> **TASK OBJECTIVE**: For the listing underneath, give the count of lines containing the string "calendar" and nothing further.
+++
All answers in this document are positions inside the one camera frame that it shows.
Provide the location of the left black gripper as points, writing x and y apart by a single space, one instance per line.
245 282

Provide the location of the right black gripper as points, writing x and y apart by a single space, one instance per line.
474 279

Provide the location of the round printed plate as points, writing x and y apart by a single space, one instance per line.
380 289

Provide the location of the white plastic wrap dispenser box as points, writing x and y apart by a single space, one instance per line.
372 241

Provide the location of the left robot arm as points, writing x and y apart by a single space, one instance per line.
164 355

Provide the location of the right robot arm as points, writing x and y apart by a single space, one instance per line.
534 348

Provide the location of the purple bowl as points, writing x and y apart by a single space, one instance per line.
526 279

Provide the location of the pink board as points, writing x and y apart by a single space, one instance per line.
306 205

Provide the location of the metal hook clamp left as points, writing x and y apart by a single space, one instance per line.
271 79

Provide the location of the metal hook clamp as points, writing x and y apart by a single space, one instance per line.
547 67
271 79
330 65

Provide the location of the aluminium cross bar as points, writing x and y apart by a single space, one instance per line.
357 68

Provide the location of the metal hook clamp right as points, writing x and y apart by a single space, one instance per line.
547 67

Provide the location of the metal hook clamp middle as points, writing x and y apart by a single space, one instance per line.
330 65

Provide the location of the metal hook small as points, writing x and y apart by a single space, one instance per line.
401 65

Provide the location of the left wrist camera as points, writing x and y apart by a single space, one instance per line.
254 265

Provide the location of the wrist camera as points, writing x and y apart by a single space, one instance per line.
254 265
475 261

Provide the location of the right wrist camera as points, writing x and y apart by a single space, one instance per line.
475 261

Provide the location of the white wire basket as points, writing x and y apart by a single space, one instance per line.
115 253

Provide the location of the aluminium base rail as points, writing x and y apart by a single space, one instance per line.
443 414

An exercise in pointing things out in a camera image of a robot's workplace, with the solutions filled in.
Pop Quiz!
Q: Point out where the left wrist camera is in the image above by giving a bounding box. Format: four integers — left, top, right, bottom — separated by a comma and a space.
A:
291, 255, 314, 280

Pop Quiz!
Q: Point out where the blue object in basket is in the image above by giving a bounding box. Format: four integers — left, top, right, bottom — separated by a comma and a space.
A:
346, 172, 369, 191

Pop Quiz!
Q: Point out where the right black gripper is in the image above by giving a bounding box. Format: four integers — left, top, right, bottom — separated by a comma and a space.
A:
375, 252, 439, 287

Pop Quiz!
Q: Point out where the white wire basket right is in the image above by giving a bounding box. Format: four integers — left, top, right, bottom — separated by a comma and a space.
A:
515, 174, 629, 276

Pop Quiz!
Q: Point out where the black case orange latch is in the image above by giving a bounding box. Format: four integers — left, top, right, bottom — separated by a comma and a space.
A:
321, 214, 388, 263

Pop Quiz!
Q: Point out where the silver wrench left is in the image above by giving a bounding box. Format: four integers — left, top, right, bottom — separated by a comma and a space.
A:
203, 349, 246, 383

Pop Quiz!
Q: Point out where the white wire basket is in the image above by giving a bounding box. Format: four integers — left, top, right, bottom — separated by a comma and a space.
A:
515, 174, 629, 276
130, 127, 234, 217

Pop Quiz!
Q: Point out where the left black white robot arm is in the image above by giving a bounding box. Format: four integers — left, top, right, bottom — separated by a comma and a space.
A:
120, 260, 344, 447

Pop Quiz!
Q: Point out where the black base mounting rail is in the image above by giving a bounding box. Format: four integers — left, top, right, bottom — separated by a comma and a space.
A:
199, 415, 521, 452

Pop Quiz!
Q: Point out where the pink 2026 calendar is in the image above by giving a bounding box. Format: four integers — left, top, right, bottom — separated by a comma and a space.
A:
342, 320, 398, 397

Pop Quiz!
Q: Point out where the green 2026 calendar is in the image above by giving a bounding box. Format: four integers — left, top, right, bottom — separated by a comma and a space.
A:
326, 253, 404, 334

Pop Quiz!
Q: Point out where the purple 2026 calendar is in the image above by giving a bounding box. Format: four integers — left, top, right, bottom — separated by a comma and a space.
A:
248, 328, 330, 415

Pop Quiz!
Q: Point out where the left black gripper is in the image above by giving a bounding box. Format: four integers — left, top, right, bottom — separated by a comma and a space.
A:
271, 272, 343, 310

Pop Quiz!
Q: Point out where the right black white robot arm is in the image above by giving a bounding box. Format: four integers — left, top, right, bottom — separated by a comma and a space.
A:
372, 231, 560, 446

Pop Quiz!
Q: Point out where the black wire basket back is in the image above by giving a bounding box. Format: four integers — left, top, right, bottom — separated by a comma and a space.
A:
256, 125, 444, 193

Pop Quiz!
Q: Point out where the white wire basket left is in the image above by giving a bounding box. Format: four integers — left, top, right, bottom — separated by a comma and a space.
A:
+++
> **ANSWER FOR THE TASK**: 3